▸ **Directions for this task**
Work out how many lines below contain the word "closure", then give that number alone.

▸ **Data to examine**
-----

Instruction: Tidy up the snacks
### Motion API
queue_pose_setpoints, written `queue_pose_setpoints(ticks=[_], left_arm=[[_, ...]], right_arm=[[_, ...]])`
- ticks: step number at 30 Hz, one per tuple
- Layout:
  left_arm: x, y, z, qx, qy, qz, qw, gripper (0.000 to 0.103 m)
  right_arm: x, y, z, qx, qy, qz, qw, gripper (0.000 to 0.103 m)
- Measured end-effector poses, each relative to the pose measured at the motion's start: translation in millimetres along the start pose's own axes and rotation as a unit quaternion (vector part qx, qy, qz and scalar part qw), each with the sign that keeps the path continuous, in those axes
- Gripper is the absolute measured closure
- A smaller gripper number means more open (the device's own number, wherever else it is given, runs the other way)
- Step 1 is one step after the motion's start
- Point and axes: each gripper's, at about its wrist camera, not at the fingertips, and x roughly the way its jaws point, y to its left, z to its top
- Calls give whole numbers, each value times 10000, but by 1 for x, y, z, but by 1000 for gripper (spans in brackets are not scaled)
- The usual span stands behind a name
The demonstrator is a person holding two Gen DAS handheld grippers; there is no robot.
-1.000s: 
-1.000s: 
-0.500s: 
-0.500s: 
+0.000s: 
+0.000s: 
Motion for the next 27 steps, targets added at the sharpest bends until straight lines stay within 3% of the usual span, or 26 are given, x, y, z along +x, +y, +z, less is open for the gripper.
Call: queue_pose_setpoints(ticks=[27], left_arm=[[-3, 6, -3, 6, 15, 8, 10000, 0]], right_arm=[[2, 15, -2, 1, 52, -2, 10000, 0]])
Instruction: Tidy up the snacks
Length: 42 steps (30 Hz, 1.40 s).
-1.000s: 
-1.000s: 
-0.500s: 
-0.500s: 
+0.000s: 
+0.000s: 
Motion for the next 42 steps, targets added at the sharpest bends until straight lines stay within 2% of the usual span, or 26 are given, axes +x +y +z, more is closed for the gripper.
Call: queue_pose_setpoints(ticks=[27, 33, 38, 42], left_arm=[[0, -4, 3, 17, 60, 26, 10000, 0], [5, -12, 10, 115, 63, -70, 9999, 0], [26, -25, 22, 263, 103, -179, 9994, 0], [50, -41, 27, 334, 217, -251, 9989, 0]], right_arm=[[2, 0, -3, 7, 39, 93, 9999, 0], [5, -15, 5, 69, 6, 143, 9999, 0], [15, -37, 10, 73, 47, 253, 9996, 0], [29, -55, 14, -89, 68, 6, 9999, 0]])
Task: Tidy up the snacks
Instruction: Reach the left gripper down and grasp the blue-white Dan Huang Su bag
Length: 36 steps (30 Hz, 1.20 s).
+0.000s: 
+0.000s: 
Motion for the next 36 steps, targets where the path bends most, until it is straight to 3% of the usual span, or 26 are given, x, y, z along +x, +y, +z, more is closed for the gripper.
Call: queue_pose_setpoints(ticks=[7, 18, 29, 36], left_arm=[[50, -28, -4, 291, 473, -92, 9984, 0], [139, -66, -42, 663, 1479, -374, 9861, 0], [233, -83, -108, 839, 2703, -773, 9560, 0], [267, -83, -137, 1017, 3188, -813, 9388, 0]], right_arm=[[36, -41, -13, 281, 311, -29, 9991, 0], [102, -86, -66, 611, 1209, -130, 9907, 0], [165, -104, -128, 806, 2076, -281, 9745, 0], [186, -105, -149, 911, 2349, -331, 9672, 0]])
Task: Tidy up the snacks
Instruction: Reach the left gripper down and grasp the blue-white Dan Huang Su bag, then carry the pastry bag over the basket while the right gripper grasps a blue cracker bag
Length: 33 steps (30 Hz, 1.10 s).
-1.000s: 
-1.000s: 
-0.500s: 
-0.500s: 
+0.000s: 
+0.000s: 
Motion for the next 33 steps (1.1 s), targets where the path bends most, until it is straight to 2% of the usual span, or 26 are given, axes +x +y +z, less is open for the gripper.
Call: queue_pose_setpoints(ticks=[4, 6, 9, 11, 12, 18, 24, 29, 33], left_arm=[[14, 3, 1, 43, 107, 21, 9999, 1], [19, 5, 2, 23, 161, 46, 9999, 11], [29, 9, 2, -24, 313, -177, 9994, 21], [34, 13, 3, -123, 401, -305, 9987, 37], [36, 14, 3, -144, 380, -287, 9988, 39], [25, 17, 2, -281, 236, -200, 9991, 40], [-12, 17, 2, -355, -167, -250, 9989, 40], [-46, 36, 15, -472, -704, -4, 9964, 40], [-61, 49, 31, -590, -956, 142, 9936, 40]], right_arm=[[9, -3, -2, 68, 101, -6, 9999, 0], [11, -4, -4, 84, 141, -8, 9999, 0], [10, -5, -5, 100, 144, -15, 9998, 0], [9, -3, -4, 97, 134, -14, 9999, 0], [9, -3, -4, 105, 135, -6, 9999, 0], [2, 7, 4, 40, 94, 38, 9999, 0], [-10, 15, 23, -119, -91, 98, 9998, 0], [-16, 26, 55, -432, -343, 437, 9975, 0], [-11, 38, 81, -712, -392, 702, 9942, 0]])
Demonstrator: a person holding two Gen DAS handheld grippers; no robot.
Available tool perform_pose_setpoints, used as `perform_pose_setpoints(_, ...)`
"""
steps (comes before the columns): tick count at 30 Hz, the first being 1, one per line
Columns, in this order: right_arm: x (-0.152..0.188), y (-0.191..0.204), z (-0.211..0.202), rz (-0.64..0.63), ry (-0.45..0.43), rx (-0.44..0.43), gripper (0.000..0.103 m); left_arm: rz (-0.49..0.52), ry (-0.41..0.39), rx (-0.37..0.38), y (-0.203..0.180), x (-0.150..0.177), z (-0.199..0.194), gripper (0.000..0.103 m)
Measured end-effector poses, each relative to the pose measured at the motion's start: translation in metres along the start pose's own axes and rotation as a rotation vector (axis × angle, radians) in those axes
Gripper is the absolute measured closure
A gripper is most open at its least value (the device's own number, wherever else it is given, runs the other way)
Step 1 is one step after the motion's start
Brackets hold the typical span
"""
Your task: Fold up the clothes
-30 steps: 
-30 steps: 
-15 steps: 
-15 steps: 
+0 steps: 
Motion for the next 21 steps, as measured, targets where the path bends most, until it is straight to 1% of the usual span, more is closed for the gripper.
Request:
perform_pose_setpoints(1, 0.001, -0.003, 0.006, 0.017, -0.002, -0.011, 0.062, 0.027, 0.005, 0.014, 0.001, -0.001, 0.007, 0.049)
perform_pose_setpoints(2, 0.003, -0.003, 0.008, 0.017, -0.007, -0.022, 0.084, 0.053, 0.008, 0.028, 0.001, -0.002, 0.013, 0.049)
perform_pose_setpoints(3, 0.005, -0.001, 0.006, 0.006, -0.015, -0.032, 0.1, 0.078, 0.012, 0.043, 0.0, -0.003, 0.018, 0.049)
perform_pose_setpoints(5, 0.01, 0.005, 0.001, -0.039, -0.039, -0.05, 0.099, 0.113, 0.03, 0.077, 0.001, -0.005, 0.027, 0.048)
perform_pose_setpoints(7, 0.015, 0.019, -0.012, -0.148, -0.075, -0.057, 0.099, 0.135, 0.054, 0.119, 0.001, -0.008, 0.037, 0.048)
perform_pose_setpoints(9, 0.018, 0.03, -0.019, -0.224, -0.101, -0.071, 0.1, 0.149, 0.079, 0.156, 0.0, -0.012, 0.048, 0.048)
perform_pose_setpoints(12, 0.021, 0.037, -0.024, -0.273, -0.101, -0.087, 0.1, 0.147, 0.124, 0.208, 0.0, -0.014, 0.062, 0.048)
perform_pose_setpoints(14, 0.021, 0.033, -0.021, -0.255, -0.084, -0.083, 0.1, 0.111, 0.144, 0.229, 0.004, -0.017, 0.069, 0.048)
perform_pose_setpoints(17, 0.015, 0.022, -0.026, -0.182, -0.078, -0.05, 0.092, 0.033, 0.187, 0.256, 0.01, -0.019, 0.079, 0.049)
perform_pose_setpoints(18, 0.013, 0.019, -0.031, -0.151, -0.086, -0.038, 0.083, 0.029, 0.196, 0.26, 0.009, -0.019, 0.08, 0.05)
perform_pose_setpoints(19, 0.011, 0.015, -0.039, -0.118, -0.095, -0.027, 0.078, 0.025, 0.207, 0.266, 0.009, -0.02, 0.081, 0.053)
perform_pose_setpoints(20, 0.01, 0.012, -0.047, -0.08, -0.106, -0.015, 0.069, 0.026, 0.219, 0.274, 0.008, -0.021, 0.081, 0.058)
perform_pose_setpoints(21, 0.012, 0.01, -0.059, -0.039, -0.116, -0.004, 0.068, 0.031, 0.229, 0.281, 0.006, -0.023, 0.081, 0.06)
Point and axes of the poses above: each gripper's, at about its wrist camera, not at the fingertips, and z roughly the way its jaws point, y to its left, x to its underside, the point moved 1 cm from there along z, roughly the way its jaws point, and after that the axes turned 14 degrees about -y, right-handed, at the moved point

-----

▸ **Solution below**
2